Rodolfo estaba conversando animadamente con un amigo cuando yo entré, e instantáneamente bajó el tono de voz, adaptándose al que reinaba allá afuera, en el hall más grande. Había cambiado mucho, y tras un momento de vacilación, me presentó a su amigo: Alberto. Y yo le pregunté qué había pasado, cómo había sido. Es absurdo, porque en ningún lugar se sabe mejor que en un velorio qué fue lo que pasó. Sin embargo, a nadie le parece absurdo, y el pariente, en general se pone a contar todo con lujo de detalles escabrosos, terribles, y eso facilita la conversación, hace que las cosas sean mucho más llevaderas. Rodolfo me dijo que se había tratado de una enfermedad muy larga y que ese final había sido absolutamente previsible, y acto seguido empezó a describir la enfermedad con todo tipo de detalles repugnantes. A mí esos detalles, u otros, en realidad me daban lo mismo, sobre una persona que yo no conocía y que no me importaba nada, y sólo escuchaba, superficialmente, las terminaciones de las palabras, nombres de enfermedades que había padecido el padre de Rodolfo y que finalmente habían acabado con él: “...osis”, “...itis” y así. En ese momento entró un hombre mayor, alto, muy gordo, que vestía un traje marrón, que se sentó y preguntó cómo había sido. Rodolfo empezó otra vez a contar cómo había sido, con todos los detalles. “Y entonces, la flebitis, .... y entonces, ...osis, ...itis” y sin transición dijo que iba al baño porque no aguantaba más y salió. Llegó una mujer que se abrazó a Juan, sollozó un poco y después preguntó cómo había sido. Me gustó que en esa familia todos empezaran los velorios de la misma manera que yo y Alberto contó que la flebitis y eso. Juan y yo asentíamos, la mujer –que se llamaba “la Tía Amalia”– sollozaba y decía que todo había sido tan rápido y tan inesperado.
Rodolfo se había ocupado de aclarar muy bien que no había otro desenlace posible que no fuera éste, pero cuando la Tía Amalia dijo que todo había sido tan rápido y tan inesperado, todos dijimos que sí y nos quedamos mirando el piso, sin saber cómo seguir. En esos momentos lo que conviene es deslizar un comentario al pasar, sobre el tiempo, o algo así, y entonces a uno se le ocurren enseguida un montón de temas para seguir la conversación. Y en eso, volvió Rodolfo. La Tía Amalia lo abrazó y le preguntó cómo había sido. Rodolfo empezó a contarle todo de vuelta, y ella, con una perfecta sangre fría decía “qué barbaridad”, como si lo escuchara por primera vez y murmuraba que todo había sido tan rápido y tan inesperado. La Tía Amalia le preguntó a Rodolfo si había comido. Rodolfo contestó que no, pero que tampoco tenía hambre. La Tía Amalia insistió, y entonces propuse ir a un café, a comer un sandwich o dos sandwiches, por caso. Rodolfo insistió en que no tenía hambre, pero igual aceptó. Salimos al pasillo. Un grupo de tres personas estaba bajando por la escalera.
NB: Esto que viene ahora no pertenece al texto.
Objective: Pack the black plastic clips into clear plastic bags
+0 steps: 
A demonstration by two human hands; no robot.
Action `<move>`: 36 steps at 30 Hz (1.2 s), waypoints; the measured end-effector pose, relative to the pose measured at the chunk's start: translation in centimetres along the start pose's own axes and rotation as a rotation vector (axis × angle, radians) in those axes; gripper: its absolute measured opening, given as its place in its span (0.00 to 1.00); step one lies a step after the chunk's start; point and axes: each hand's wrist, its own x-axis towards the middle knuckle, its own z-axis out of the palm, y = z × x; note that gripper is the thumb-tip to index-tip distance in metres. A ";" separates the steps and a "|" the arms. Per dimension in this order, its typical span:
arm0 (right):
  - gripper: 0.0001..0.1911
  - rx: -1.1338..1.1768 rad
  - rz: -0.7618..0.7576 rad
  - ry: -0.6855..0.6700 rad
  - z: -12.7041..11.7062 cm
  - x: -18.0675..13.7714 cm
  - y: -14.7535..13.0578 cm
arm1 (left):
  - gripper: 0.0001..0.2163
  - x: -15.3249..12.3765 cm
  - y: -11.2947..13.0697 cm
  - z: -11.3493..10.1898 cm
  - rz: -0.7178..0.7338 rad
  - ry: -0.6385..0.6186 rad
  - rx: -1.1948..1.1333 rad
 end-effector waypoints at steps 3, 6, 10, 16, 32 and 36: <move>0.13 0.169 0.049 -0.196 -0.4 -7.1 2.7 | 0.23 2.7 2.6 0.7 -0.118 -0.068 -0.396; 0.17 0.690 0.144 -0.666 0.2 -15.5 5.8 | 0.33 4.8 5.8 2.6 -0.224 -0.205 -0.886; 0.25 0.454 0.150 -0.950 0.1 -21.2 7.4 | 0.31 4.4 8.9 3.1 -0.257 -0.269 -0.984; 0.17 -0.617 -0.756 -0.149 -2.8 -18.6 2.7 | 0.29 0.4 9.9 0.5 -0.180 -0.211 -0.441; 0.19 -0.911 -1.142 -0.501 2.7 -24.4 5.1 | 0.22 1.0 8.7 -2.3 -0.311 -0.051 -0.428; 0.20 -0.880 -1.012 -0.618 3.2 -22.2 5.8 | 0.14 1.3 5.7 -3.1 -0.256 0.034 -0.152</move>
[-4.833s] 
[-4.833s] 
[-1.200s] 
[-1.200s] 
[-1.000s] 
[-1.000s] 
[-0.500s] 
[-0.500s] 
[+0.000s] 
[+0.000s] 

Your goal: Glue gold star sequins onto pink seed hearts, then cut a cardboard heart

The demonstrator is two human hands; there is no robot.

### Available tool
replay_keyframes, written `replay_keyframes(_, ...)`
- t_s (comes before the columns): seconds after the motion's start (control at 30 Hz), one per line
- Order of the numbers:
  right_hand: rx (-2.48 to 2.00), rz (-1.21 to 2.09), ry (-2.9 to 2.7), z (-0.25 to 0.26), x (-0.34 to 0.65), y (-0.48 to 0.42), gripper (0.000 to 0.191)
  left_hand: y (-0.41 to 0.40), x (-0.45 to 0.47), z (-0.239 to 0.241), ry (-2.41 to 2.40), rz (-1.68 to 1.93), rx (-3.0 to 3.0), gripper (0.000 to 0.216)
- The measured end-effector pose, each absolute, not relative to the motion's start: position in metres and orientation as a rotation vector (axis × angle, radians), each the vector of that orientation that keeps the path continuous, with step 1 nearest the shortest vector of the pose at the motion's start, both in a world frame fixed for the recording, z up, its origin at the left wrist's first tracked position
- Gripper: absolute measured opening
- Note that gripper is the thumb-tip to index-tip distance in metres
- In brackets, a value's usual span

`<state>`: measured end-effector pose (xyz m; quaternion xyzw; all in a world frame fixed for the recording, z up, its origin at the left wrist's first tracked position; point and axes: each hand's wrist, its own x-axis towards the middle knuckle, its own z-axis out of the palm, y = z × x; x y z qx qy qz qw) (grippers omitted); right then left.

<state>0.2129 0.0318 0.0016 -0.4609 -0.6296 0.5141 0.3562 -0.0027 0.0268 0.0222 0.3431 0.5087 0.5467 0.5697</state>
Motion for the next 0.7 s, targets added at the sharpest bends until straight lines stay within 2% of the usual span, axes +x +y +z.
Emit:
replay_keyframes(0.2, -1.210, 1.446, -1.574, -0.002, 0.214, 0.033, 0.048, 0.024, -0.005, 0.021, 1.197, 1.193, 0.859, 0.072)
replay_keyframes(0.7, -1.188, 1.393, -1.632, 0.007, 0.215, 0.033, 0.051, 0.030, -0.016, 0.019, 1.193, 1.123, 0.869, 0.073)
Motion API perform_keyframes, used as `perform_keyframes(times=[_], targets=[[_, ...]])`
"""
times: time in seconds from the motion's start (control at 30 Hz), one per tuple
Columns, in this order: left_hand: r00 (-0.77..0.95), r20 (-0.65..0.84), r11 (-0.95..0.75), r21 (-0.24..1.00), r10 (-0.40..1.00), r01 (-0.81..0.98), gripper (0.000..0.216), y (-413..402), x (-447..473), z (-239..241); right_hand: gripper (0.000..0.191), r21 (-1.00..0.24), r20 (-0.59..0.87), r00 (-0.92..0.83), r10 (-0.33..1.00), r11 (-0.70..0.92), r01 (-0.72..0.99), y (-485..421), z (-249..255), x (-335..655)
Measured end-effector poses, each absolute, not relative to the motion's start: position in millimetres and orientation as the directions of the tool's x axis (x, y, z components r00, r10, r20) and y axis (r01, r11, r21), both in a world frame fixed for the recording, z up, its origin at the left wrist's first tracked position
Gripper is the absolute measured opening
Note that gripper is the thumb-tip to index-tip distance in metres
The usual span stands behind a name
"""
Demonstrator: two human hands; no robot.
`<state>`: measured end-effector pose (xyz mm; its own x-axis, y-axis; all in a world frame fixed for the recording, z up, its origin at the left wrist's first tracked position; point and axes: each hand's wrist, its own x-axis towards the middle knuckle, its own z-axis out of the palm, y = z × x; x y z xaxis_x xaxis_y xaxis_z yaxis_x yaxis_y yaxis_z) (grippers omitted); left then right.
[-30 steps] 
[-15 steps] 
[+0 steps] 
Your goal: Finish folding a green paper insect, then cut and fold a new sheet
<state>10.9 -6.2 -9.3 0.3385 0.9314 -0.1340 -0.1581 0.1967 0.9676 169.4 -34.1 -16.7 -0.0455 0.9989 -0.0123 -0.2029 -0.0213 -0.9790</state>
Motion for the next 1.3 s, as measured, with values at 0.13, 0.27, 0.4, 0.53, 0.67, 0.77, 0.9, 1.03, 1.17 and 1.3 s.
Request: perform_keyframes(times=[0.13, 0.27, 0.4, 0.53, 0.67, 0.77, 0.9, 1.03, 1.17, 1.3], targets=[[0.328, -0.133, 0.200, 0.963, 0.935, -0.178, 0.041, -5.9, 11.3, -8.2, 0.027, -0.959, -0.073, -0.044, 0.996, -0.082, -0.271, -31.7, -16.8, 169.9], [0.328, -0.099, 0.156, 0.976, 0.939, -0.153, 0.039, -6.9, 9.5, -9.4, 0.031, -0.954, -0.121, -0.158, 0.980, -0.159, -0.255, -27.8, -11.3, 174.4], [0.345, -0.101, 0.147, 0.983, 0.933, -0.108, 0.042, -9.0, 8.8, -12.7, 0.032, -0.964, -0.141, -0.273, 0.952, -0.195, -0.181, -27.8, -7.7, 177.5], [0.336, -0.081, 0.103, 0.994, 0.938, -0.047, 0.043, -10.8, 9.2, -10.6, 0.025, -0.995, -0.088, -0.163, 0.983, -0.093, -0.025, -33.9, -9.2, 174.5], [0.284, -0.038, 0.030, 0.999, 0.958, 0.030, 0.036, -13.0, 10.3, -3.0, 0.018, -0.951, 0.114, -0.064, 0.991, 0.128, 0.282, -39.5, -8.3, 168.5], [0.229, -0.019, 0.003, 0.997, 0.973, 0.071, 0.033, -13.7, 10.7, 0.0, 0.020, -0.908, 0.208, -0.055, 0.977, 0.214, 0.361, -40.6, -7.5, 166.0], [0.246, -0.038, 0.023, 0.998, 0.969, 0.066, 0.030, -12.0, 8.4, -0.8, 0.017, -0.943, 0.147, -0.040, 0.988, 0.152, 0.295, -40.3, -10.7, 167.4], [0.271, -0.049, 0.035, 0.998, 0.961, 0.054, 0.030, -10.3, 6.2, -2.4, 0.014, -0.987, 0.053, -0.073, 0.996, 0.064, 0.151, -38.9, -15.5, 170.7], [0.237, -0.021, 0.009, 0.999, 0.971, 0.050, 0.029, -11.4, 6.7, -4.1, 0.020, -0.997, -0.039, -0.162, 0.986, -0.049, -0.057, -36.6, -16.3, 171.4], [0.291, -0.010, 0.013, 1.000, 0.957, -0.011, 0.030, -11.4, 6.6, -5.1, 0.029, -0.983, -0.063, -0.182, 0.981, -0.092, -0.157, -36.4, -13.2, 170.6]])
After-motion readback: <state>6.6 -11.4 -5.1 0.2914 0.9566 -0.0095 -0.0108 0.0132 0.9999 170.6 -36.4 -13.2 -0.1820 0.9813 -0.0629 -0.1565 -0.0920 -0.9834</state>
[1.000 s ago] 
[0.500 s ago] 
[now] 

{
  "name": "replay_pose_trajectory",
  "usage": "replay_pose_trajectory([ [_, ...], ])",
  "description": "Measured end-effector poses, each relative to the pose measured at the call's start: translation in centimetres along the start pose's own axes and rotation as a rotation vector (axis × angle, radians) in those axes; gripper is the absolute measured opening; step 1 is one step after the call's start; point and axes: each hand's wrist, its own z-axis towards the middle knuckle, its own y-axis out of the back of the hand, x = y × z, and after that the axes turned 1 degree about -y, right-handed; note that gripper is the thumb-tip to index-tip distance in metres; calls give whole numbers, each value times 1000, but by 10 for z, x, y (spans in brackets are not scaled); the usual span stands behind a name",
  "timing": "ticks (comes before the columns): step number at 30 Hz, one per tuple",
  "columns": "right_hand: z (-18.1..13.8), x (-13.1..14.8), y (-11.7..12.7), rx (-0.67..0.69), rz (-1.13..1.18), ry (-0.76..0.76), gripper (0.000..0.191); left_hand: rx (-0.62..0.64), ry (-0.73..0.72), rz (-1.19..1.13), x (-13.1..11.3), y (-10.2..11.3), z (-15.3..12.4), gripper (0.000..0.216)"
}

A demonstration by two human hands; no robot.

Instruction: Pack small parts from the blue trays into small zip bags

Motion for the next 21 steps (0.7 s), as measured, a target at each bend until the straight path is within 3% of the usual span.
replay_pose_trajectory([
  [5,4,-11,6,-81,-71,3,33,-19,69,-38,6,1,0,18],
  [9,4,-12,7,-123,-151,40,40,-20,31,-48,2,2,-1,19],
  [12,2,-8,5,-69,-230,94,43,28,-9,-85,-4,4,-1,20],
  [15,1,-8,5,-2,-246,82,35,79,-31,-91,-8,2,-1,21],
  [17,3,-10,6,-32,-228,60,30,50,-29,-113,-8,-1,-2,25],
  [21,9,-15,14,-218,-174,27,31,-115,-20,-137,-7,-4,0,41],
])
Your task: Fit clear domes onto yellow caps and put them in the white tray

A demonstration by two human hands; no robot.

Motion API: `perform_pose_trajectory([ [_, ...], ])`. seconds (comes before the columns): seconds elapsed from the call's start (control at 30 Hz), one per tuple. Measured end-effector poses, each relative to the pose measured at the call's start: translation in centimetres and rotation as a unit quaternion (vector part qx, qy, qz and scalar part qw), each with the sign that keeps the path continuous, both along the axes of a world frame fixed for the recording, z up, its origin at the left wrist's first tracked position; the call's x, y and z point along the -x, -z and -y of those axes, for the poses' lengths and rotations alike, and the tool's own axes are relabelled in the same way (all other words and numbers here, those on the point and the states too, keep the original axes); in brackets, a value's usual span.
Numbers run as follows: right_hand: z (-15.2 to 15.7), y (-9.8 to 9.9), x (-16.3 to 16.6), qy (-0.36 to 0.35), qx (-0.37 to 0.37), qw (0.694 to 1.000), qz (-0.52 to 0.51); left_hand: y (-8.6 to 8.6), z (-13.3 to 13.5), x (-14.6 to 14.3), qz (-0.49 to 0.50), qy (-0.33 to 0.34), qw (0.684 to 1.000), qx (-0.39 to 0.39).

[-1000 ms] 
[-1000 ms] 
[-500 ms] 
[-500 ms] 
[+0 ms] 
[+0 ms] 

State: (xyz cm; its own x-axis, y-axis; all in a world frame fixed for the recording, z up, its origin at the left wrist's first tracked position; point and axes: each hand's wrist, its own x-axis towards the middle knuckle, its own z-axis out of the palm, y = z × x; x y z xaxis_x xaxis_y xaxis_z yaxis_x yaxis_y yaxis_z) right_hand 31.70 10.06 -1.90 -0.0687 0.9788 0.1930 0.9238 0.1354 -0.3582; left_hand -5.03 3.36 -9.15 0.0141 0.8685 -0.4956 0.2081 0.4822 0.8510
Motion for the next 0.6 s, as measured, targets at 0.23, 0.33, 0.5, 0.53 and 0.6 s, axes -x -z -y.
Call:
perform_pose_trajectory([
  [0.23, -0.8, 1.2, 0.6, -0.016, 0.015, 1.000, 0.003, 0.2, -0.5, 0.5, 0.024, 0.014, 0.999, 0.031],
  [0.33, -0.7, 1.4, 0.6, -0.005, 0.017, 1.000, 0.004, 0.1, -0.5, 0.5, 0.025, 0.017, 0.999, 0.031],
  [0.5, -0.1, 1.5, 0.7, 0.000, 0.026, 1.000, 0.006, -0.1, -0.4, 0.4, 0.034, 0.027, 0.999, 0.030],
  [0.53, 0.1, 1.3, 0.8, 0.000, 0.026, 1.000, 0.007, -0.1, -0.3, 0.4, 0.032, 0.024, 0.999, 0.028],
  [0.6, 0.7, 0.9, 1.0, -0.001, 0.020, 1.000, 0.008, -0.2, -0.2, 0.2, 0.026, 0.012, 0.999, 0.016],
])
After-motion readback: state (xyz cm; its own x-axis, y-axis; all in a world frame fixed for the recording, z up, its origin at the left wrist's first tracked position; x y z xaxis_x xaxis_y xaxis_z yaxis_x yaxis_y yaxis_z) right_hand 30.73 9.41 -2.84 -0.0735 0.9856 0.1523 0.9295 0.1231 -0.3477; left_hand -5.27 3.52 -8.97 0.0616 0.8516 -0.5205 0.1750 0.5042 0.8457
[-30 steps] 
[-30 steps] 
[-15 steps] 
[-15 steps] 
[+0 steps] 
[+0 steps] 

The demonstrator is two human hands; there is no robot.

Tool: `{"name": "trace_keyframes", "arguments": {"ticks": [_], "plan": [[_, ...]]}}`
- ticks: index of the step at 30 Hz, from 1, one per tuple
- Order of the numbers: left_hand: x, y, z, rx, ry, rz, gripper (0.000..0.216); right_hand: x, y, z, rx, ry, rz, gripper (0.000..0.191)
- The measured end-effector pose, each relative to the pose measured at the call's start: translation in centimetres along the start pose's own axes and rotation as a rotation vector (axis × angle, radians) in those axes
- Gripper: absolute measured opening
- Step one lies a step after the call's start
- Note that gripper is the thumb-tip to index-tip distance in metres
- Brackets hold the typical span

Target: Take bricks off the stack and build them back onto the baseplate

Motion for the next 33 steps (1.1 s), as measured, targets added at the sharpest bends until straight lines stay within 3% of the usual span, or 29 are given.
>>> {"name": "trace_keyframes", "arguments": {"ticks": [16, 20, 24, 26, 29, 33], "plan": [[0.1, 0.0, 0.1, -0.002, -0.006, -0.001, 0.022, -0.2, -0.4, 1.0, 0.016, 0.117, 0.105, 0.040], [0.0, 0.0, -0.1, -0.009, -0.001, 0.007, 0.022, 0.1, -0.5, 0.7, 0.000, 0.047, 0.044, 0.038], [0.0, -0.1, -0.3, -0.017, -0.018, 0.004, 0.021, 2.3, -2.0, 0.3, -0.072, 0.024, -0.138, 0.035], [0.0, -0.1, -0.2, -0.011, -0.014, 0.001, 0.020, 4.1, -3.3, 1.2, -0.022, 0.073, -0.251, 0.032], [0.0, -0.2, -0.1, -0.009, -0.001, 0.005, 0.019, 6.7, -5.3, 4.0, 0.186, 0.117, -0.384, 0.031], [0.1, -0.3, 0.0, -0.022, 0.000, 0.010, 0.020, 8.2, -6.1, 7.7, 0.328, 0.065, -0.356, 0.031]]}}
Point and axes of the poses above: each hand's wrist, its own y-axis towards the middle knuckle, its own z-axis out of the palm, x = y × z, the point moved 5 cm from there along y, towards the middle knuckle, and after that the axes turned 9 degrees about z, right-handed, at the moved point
Y entonces me di cuenta. En medio de dos o tres personas bajaba Rodolfo; ahora sí lo reconocí perfectamente, y él me reconoció a mí. ¡Me había equivocado de piso! Rodolfo me abrazó sollozando, le pregunté cómo había sido, y él que también estaba bajando a comer algo, me habló de la “...itis,...osis.., itis”, mientras yo me daba cuenta, al fin, de que todos los velorios son iguales, de que todas las vidas son iguales, de que la muerte no iguala, como dicen la viejas sino que sólo revela una igualdad esencial, que nada importa nada, que nada significa nada.